▶ Task goal
Beginning at the top of the data below, write out every line exactly until you reach the line with "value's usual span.", and include that line.

============================================================

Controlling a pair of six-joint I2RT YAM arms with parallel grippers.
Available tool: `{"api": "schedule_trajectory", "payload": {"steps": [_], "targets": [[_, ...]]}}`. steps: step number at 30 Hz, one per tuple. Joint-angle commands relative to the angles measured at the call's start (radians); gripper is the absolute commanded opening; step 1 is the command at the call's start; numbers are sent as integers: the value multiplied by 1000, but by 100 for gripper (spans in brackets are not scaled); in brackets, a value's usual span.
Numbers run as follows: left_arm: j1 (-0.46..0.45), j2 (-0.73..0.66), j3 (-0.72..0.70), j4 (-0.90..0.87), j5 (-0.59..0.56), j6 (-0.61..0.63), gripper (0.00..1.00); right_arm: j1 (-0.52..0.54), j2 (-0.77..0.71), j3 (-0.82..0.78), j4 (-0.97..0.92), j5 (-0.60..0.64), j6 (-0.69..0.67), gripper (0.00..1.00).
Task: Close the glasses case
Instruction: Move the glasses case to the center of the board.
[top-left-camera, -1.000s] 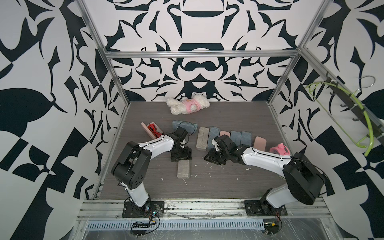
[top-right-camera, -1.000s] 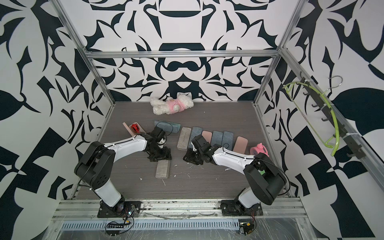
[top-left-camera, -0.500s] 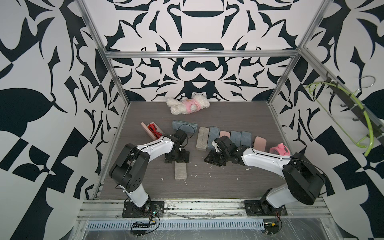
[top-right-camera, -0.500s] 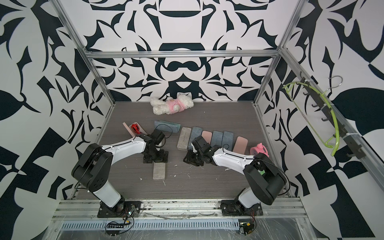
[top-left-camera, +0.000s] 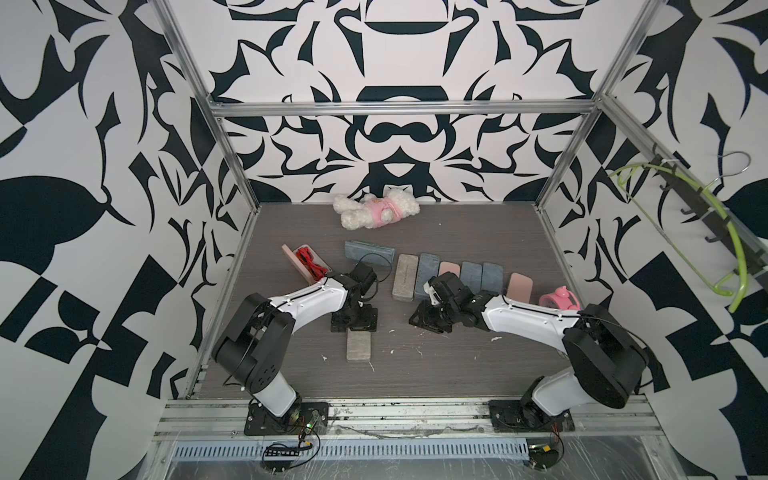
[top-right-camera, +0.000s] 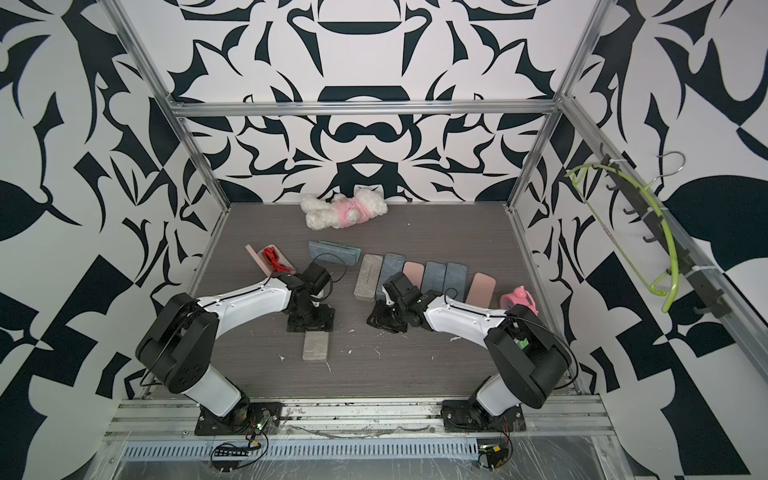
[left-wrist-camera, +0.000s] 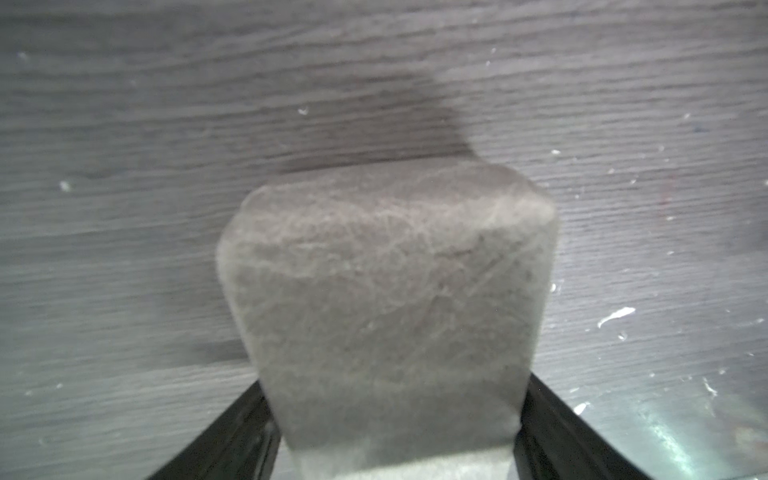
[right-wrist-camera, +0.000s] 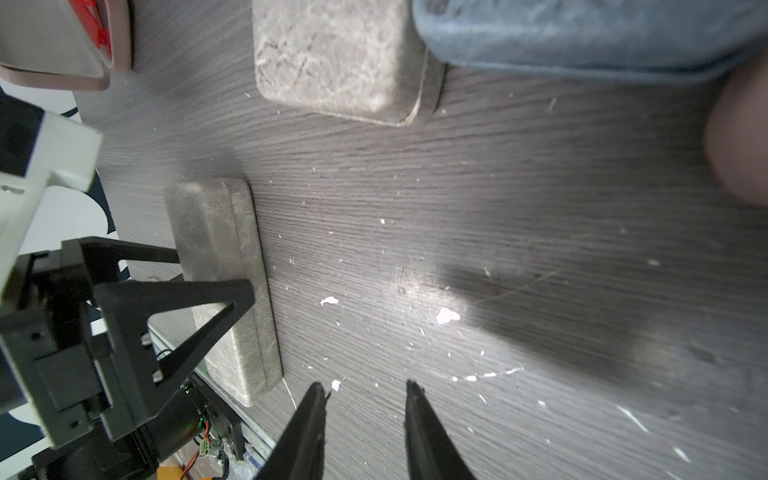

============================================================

▶ Written solution
Controlling a pair of six-joint I2RT YAM arms with parallel grippers.
Available tool: `{"api": "schedule_trajectory", "payload": {"steps": [_], "targets": [[_, ...]]}}`. steps: step number at 30 Hz, one per tuple. Joint-angle commands relative to the angles measured at the call's start (radians); gripper is the absolute commanded opening; step 1 is the command at the call's start; numbers are sent as integers: the value multiplied by 1000, but by 100 for gripper (spans in brackets are not scaled); in brackets, a value's usual span.

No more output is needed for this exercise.